* _Your assignment_
One part of the entries below is wanted: the lines from the one containing "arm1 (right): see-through" through the one containing "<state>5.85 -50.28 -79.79". Write those out exactly and nothing else.

Start of Records provided

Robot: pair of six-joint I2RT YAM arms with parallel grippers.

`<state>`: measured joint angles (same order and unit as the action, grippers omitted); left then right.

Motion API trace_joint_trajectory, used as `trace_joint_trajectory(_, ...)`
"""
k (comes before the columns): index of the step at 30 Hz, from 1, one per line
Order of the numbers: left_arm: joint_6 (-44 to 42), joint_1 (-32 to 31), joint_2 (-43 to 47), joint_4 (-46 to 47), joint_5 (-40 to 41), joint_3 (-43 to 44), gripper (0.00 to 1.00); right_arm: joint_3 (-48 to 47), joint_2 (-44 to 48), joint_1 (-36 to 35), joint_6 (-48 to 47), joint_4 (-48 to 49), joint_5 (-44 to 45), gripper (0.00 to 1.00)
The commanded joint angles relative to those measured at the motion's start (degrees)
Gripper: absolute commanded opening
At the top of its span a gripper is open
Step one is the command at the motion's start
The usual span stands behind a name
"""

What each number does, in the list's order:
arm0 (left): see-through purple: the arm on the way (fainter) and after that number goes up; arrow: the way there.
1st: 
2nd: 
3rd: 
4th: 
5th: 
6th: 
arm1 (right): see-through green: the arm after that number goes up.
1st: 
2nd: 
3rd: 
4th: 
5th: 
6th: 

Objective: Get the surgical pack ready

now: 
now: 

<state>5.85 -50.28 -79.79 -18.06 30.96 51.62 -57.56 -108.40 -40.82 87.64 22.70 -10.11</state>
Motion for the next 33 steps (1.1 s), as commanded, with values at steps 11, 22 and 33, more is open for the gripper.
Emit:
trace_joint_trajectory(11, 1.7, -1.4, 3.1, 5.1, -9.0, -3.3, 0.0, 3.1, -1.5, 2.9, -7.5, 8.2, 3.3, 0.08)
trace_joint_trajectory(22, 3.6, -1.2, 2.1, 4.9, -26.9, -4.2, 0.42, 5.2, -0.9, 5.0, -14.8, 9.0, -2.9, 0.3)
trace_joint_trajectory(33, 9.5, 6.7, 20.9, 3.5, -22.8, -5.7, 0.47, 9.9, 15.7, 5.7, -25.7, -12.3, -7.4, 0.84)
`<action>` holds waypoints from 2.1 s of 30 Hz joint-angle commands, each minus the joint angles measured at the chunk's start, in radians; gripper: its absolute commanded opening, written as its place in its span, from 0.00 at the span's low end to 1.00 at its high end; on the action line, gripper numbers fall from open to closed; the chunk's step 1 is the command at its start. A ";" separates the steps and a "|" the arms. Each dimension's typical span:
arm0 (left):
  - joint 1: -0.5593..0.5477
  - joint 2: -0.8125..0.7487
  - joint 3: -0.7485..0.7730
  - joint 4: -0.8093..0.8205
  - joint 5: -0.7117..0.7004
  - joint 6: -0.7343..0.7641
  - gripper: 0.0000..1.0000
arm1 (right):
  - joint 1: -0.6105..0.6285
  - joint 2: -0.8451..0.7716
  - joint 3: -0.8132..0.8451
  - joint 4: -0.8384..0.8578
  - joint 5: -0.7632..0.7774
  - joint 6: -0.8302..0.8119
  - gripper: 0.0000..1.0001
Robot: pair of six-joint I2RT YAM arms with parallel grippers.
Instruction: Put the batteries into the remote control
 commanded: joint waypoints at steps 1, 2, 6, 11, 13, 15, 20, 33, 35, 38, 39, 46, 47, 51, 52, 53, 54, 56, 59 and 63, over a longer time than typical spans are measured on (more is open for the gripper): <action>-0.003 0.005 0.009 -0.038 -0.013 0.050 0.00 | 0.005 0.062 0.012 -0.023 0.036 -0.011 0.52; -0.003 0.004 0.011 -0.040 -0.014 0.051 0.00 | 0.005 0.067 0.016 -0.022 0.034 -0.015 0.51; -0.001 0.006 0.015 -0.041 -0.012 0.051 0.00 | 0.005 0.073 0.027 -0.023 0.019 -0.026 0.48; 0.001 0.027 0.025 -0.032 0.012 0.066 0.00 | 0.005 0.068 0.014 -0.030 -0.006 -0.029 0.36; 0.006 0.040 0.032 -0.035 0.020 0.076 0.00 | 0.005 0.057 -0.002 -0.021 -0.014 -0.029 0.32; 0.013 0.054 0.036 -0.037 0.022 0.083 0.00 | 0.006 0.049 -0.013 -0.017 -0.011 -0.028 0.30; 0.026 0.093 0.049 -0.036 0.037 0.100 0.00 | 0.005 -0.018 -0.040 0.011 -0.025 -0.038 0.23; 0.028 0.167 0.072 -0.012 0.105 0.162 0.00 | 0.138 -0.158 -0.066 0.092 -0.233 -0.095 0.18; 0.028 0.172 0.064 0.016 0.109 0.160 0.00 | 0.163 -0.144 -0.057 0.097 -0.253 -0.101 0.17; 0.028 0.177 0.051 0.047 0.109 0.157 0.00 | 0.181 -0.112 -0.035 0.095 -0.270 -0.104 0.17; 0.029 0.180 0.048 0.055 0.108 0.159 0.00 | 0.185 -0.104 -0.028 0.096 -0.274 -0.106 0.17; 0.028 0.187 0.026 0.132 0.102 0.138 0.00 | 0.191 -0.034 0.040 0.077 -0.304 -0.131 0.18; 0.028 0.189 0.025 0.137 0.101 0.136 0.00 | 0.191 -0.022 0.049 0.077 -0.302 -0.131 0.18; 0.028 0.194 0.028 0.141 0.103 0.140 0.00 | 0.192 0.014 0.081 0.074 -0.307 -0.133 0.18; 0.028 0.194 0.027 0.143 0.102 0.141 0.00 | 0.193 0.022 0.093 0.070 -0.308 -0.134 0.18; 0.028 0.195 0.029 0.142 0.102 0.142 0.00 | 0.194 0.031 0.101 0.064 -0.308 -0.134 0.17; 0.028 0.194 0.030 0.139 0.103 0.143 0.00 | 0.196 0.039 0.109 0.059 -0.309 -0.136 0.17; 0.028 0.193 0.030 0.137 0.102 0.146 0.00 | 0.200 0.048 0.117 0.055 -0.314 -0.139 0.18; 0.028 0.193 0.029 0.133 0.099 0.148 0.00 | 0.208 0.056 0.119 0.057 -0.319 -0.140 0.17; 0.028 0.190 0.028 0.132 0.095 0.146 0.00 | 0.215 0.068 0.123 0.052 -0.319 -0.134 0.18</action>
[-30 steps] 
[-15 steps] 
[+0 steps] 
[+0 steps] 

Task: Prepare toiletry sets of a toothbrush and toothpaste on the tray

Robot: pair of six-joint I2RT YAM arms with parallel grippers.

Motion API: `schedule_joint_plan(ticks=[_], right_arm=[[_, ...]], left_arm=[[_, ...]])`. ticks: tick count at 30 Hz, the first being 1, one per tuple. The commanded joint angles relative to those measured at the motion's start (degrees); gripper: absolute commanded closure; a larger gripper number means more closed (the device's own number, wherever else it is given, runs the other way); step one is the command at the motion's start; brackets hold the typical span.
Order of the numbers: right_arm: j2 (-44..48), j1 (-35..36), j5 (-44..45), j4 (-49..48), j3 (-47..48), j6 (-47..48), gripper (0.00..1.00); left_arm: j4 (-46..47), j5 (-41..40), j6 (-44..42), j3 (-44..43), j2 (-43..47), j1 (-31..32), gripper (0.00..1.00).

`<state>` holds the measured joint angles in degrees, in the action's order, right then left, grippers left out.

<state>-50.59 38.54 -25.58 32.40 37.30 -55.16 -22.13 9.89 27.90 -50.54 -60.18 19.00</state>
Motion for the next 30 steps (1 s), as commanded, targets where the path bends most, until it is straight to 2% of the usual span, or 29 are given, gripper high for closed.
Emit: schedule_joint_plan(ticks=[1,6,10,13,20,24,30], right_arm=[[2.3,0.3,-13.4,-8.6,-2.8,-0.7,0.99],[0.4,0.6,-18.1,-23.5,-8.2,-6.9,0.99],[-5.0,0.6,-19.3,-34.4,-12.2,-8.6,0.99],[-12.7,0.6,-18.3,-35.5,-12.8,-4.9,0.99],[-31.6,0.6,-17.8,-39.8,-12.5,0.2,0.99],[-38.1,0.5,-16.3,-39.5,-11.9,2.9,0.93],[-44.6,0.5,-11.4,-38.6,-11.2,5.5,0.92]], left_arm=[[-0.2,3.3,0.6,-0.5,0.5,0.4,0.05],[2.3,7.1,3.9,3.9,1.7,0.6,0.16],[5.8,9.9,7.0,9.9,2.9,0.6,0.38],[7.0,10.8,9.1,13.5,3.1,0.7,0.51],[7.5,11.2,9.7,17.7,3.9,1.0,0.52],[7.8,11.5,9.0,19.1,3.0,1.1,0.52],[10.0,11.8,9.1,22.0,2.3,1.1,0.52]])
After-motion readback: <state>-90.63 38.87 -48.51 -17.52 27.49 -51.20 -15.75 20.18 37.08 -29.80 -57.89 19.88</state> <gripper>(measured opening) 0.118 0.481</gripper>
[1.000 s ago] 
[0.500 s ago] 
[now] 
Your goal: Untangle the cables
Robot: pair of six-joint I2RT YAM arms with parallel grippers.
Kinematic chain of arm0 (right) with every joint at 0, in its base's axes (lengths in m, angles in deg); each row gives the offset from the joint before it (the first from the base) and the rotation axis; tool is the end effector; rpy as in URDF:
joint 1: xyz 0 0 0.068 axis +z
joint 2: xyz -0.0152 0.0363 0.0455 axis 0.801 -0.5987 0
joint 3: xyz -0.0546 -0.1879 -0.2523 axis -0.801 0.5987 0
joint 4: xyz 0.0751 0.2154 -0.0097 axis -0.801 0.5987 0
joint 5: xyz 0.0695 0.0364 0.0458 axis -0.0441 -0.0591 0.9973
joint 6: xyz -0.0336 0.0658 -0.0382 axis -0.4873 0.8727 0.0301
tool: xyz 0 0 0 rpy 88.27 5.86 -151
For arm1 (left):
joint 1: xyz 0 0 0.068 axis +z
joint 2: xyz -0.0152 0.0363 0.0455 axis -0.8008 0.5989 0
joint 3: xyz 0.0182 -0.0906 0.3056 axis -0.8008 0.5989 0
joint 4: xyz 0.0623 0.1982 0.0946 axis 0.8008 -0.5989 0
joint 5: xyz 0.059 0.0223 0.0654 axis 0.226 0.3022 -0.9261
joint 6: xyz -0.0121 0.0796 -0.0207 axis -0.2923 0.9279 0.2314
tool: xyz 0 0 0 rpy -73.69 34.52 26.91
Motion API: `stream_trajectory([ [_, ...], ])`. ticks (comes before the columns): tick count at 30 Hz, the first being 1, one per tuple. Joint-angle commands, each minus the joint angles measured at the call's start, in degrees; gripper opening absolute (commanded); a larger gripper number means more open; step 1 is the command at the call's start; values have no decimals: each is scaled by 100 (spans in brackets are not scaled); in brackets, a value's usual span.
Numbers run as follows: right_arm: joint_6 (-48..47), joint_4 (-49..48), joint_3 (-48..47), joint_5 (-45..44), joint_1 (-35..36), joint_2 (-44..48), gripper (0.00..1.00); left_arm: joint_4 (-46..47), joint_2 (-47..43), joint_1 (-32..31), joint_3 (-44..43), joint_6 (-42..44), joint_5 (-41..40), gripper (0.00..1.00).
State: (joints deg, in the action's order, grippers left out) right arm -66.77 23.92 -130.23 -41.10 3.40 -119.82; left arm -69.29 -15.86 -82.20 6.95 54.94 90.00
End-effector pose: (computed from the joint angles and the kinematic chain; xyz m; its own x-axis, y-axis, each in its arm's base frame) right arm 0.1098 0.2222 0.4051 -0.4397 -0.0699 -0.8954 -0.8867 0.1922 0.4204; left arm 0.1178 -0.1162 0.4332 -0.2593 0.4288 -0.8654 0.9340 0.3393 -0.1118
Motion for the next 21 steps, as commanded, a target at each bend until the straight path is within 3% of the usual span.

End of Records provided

* _Written answer_
arm1 (right): see-through green: the arm after that number goes up.
1st: 
2nd: 
3rd: 
4th: 
5th: 
6th: 

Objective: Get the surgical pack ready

now: 
now: 

<state>5.85 -50.28 -79.79 -18.06 30.96 51.62 -57.56 -108.40 -40.82 87.64 22.70 -10.11</state>

The exercise has been completed in full.